I remember, as if in a distant dream, repeating through sobs of joy and exhaustion, “It’s over. It’s over.” On live TV President Obama had just signed, as his first official act in January 2009, an executive order mandating the closure of the prison at Guantánamo. To Obama’s right stood a proud Vice President Biden, gently coaching his neophyte boss through the momentous ceremony.
As my tears began to drain away, so too did the sting of years of torture, wars based on lies, and the grotesque contortions of the law-making up Bush’s War on Terror. All the work of Witness Against Torture and other anti-GTMO activists — the frigid White House rallies, the endless press releases, the many fasts, the arrests for civil disobedience — had borne fruit. Tortured men could now go home, or stand trial before a fair tribunal.

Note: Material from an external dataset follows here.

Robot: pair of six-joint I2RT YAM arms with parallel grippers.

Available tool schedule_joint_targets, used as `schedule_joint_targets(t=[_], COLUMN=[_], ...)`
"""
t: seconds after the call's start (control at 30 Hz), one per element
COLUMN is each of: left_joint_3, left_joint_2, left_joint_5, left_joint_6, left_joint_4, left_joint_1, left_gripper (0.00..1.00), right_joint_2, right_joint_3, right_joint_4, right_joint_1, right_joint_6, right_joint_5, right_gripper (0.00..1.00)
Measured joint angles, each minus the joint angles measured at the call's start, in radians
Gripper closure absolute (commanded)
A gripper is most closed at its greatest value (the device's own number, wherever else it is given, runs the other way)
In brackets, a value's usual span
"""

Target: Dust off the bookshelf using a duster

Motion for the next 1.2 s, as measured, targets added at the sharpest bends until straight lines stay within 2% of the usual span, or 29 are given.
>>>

What should have been an end to the Guantánamo saga proved the beginning of more grueling chapters. The Obama administration dithered on its own policy and then cowered in the face of Republican obstruction. Putrid legal rulings all but wiped away the hard-won right of uncharged men to challenge their detention in federal courts. In 2012, desperate and defiant, the detainees launched another hunger strike, countered by brutal forced feedings. Their attorneys responded with new lawsuits, while activists worldwide engaged in solidarity fasts, some lasting many weeks.
Only by these protests did Obama restart in May 2013 his stalled efforts to empty the prison. Its population winnowed, in the last years of his presidency, from more than 200 to 41. Then came Trump, freezing Guantánamo in place by means of executive malice.